Produce word for word the lines of the data below running from the one that has "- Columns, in" to the one that has "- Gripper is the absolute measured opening", inclusive, and no others.

[[ LISTED ENTRIES open ]]

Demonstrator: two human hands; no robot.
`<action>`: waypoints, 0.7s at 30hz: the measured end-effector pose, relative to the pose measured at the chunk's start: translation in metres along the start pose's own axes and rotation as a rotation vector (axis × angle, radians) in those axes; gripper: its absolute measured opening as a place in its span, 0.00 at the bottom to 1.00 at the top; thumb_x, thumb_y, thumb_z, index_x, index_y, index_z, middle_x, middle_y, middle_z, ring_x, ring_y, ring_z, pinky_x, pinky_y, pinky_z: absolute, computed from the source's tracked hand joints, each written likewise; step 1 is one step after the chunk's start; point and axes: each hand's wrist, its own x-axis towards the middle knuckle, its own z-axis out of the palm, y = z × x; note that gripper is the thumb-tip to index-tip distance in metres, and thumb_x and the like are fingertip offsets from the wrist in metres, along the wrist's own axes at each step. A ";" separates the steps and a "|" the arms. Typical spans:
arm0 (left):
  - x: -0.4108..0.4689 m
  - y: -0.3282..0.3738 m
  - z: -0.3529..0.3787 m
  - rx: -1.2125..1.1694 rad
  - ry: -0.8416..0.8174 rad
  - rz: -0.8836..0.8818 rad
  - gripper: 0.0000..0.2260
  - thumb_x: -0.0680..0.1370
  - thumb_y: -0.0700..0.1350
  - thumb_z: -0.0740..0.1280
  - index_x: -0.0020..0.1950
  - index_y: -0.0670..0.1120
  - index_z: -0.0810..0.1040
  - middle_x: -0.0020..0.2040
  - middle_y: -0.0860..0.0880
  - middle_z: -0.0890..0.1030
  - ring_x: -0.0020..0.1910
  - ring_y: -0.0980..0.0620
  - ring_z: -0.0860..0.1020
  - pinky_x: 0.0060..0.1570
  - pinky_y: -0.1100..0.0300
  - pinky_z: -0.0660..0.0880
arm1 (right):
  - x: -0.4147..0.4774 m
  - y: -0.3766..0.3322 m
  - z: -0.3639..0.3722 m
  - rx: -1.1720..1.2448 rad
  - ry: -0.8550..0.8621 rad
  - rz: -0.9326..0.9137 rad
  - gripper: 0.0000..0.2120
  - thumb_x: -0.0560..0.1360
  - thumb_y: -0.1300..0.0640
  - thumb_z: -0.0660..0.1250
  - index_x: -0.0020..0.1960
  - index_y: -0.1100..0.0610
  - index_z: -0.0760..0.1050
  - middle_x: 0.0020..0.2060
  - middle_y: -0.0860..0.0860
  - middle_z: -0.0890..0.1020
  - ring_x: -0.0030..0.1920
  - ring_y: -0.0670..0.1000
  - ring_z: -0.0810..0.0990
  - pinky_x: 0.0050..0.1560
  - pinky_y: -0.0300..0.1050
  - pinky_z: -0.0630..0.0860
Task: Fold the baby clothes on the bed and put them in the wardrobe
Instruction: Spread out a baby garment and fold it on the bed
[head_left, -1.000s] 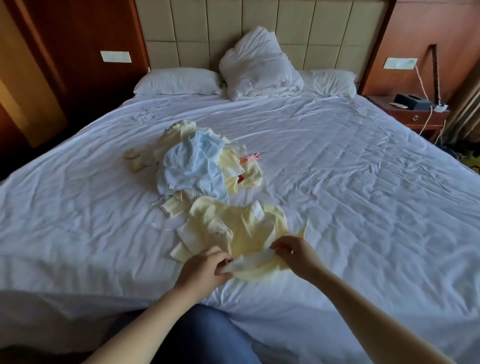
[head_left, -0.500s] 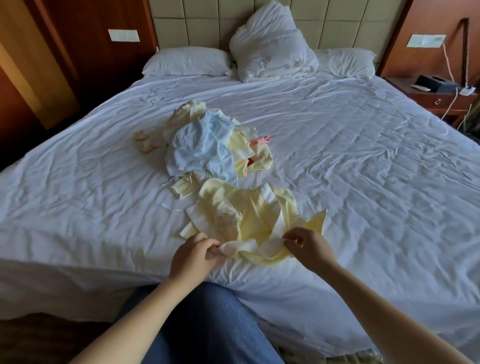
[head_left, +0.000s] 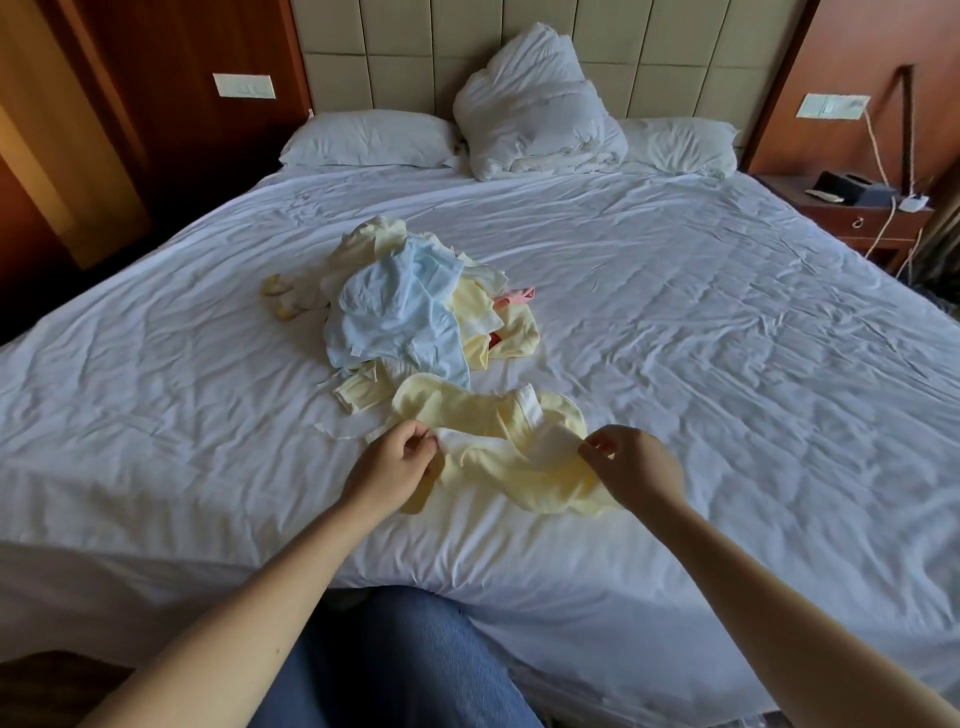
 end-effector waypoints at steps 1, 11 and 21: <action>0.006 0.002 -0.001 0.030 -0.009 -0.008 0.06 0.80 0.49 0.64 0.44 0.52 0.76 0.41 0.54 0.81 0.42 0.53 0.80 0.48 0.51 0.75 | 0.004 -0.003 -0.003 0.019 0.000 0.025 0.06 0.75 0.46 0.66 0.46 0.45 0.81 0.41 0.44 0.81 0.44 0.50 0.79 0.38 0.42 0.69; 0.012 0.014 0.021 -0.042 -0.096 -0.100 0.08 0.80 0.50 0.63 0.57 0.51 0.69 0.49 0.53 0.79 0.50 0.51 0.79 0.55 0.51 0.75 | 0.016 -0.010 -0.002 0.359 -0.082 0.101 0.04 0.78 0.55 0.67 0.44 0.52 0.78 0.35 0.45 0.82 0.23 0.47 0.80 0.28 0.37 0.73; 0.012 0.007 0.036 0.113 -0.076 -0.160 0.16 0.73 0.60 0.72 0.53 0.51 0.75 0.46 0.57 0.79 0.46 0.55 0.79 0.50 0.54 0.77 | 0.016 -0.005 -0.002 0.410 -0.119 0.107 0.03 0.76 0.55 0.69 0.44 0.53 0.79 0.36 0.46 0.82 0.28 0.52 0.83 0.35 0.45 0.77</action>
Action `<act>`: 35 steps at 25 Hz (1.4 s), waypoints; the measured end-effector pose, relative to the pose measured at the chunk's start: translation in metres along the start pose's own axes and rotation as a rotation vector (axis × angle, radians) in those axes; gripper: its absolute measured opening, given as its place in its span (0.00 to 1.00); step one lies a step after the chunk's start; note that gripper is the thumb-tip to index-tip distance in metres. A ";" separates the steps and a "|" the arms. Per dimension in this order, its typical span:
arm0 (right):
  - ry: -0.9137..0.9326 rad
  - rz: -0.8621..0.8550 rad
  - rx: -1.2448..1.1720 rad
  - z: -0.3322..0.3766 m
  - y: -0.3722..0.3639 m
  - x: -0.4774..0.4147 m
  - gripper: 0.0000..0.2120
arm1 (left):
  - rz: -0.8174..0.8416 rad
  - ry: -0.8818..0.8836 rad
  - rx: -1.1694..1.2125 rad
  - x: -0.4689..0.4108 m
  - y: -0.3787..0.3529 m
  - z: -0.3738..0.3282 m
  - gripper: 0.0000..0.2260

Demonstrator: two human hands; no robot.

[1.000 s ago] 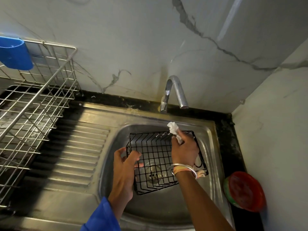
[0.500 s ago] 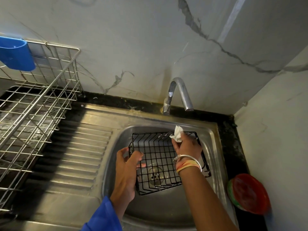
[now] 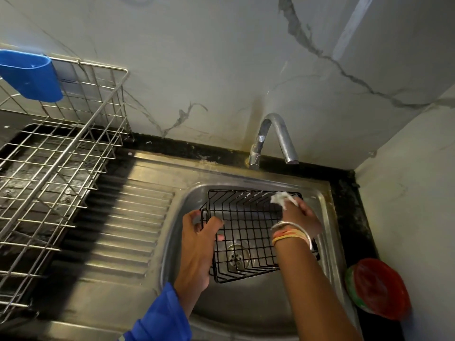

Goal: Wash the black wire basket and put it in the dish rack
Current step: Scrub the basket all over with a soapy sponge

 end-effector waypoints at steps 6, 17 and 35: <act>0.088 0.119 0.047 -0.012 -0.022 0.023 0.09 | 0.031 0.036 0.000 -0.006 -0.004 0.006 0.31; 0.175 0.577 0.567 -0.019 -0.068 0.066 0.07 | 0.055 0.018 0.030 -0.014 0.000 0.005 0.42; 0.172 0.652 0.495 -0.015 -0.084 0.071 0.06 | 0.203 0.046 0.172 -0.027 0.002 0.015 0.47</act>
Point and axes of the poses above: each hand's wrist, its own x-axis away from the middle knuckle, its own y-axis out of the back of the hand, z = x × y, the point moved 6 cm from there along -x, towards the middle knuckle, and after that the axes turned 14 degrees about z, right-handed, at the moved point
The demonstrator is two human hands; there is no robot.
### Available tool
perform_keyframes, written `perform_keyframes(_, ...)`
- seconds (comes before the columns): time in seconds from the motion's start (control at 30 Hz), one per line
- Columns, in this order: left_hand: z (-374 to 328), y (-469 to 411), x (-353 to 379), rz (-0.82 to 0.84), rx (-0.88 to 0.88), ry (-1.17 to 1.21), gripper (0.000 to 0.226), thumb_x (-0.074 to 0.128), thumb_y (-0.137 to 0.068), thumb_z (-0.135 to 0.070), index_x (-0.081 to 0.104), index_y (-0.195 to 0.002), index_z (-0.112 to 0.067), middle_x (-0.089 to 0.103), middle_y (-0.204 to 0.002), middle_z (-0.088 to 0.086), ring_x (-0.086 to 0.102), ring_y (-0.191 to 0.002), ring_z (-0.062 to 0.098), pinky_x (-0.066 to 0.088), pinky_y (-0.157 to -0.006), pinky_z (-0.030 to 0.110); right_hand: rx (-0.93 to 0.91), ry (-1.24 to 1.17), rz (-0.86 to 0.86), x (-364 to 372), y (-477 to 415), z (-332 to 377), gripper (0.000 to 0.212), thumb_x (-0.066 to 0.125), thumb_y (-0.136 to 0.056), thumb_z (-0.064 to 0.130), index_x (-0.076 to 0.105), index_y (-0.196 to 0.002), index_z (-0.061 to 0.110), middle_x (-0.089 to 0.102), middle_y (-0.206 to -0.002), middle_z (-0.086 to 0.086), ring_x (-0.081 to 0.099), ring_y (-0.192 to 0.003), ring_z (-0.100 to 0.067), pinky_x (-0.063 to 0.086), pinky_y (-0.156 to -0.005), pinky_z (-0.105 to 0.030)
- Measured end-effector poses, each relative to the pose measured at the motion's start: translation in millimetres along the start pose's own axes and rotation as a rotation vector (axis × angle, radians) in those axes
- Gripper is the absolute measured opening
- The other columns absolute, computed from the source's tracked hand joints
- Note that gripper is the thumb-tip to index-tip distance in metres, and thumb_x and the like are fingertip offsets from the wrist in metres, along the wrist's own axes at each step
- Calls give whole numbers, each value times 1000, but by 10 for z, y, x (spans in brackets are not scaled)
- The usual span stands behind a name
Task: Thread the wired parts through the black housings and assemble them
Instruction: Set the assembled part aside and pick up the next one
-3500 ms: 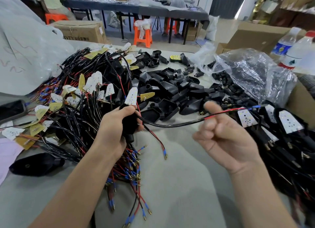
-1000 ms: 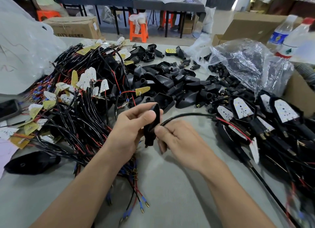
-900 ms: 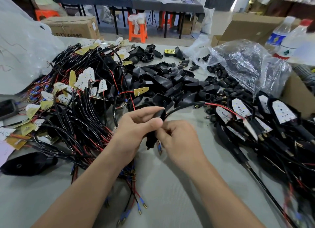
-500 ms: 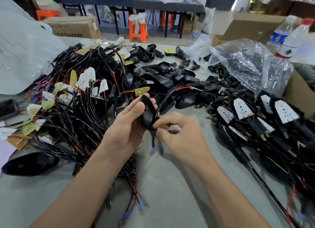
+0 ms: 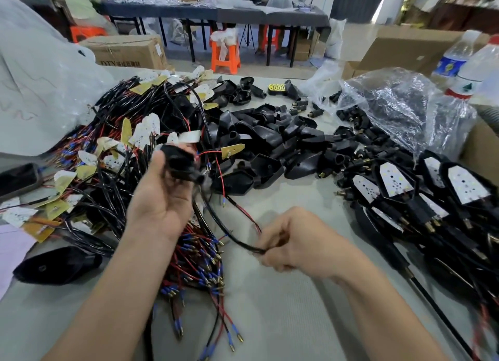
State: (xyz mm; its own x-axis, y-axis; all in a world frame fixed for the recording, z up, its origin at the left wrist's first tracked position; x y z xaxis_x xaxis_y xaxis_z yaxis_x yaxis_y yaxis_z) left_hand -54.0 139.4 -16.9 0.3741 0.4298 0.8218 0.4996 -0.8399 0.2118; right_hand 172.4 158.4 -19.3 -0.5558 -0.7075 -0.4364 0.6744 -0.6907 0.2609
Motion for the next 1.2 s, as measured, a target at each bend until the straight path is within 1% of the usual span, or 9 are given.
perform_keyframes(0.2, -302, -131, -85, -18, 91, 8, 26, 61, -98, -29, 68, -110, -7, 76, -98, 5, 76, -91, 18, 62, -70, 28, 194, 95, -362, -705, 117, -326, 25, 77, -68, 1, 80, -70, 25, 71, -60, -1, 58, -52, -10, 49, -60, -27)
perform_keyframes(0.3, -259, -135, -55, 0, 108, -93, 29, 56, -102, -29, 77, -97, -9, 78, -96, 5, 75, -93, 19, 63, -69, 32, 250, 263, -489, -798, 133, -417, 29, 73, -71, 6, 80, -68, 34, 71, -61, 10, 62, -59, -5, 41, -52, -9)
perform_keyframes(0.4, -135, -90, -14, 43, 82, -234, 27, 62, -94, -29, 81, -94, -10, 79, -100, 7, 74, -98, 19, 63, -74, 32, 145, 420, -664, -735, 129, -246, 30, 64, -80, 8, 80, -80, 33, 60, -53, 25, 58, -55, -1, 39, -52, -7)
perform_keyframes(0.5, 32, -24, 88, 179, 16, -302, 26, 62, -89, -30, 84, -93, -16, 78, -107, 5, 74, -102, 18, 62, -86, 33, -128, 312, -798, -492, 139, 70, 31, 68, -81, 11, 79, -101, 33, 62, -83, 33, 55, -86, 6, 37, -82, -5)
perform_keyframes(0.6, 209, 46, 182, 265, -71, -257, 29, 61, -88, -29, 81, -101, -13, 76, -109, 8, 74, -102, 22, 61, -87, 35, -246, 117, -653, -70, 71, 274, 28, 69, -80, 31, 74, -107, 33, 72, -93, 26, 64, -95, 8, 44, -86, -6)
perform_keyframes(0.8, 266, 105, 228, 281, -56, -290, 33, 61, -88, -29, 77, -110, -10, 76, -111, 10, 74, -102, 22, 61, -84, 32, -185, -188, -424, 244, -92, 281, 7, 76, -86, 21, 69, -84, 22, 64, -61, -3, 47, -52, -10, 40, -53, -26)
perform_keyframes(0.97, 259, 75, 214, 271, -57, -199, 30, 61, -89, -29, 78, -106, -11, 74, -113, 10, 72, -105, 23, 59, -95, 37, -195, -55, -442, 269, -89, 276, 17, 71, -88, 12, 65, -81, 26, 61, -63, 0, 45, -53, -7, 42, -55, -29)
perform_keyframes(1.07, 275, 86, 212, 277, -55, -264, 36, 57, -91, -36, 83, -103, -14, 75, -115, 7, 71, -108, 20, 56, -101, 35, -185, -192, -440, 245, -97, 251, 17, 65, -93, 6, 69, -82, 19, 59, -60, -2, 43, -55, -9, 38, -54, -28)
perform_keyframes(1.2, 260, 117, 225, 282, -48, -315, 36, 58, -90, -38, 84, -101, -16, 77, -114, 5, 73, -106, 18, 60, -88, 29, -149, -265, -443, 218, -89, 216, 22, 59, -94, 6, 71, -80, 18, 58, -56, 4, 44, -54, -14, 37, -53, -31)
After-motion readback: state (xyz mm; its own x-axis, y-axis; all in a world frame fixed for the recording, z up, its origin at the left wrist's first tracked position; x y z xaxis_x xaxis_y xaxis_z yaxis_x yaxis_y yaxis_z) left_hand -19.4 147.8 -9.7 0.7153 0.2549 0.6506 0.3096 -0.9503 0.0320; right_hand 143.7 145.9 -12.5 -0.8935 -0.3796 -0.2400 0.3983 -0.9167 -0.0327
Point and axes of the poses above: each hand's wrist, its own y-axis away from the middle knuckle, its own x-axis out of the palm, z = x × y, the point moved 5 cm from there along -y, towards the middle knuckle
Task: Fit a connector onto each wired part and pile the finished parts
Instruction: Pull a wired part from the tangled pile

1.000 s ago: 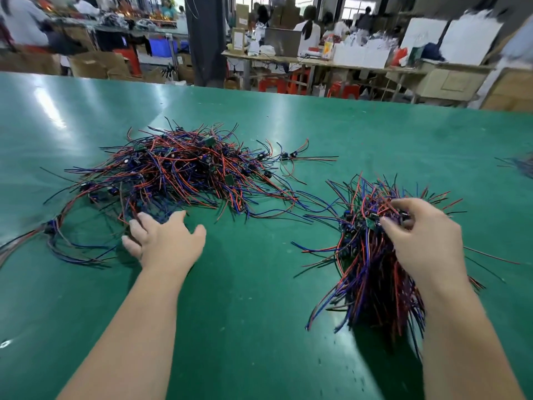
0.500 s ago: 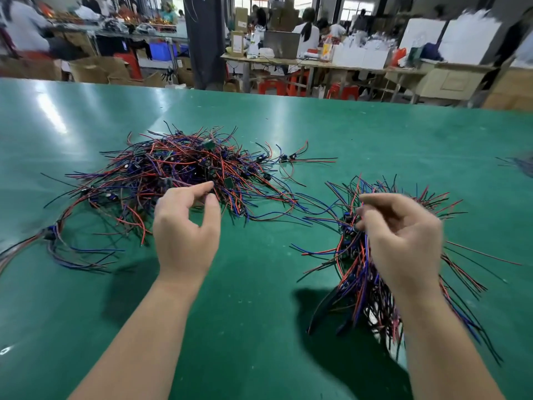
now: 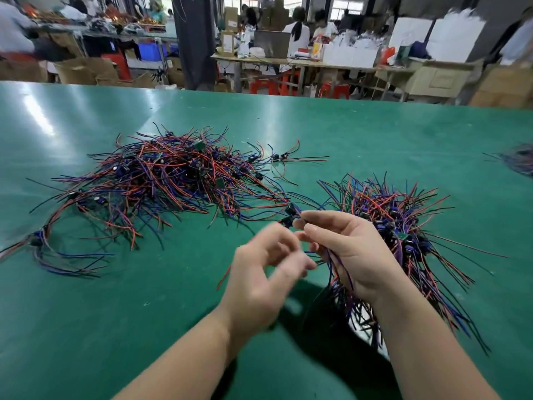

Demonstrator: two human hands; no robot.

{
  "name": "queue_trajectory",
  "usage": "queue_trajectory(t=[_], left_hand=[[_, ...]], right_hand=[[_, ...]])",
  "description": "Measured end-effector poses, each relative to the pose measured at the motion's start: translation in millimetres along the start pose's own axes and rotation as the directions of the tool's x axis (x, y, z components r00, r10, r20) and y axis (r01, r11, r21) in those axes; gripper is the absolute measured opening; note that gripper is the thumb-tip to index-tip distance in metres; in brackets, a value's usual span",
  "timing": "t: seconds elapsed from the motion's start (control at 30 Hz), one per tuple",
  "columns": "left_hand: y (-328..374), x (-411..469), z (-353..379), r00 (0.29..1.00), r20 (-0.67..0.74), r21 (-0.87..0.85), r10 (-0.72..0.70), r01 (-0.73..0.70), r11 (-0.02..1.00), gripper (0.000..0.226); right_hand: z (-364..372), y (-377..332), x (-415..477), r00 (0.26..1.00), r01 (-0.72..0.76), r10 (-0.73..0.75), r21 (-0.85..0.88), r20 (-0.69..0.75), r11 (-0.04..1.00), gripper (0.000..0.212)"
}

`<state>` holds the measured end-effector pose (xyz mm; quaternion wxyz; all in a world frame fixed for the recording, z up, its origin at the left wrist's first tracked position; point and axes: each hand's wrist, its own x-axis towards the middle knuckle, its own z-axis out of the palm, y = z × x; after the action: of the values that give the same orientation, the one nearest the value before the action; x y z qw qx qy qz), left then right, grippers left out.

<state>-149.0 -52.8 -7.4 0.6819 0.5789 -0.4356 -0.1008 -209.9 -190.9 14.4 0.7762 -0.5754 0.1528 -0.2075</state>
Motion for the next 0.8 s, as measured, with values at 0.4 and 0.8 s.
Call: queue_trajectory(t=[0.4,0.8], left_hand=[[-12,35,-40,0.735,-0.26,-0.54,-0.626,0.427,0.725,0.006],[-8,33,-43,0.797,-0.195,-0.501,-0.572,0.421,0.756,0.03]], right_hand=[[18,10,-7,0.986,-0.019,0.054,-0.214,0.158,0.977,0.017],[17,13,-5,0.997,-0.018,0.032,-0.209,0.068,0.978,0.019]])
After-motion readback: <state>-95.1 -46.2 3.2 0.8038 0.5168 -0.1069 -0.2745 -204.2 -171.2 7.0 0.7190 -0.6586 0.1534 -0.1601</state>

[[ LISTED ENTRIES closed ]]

=== WRITTEN RESPONSE ===
- Columns, in this order: left_hand: z (-374 to 328), y (-469 to 411), x (-353 to 379), rz (-0.82 to 0.84), rx (-0.88 to 0.88), ry (-1.17 to 1.21), gripper (0.000 to 0.226), thumb_x (-0.074 to 0.128), thumb_y (-0.137 to 0.068), thumb_z (-0.135 to 0.070), index_x (-0.081 to 0.104), index_y (-0.195 to 0.002), index_z (-0.112 to 0.067), middle_x (-0.089 to 0.103), middle_y (-0.204 to 0.002), middle_z (-0.088 to 0.086), ring_x (-0.086 to 0.102), ring_y (-0.191 to 0.002), ring_z (-0.062 to 0.098), pinky_x (-0.066 to 0.088), pinky_y (-0.157 to -0.006), pinky_z (-0.030 to 0.110); right_hand: rx (-0.93 to 0.91), ry (-1.24 to 1.17), rz (-0.86 to 0.86), x (-364 to 372), y (-477 to 415), z (-332 to 377), gripper (0.000 to 0.212), thumb_x (-0.066 to 0.125), thumb_y (-0.136 to 0.056), thumb_z (-0.064 to 0.130), index_x (-0.076 to 0.105), index_y (-0.196 to 0.002), index_z (-0.061 to 0.110), middle_x (-0.089 to 0.102), middle_y (-0.206 to -0.002), middle_z (-0.086 to 0.086), ring_x (-0.081 to 0.099), ring_y (-0.192 to 0.003), ring_z (-0.100 to 0.067), pinky_x (-0.063 to 0.086), pinky_y (-0.156 to -0.005), pinky_z (-0.105 to 0.030)
- Measured end-effector poses, each relative to the pose measured at the motion's start: translation in millimetres along the start pose's own axes and rotation as a rotation vector (axis × angle, radians) in those axes
- Gripper is the absolute measured opening

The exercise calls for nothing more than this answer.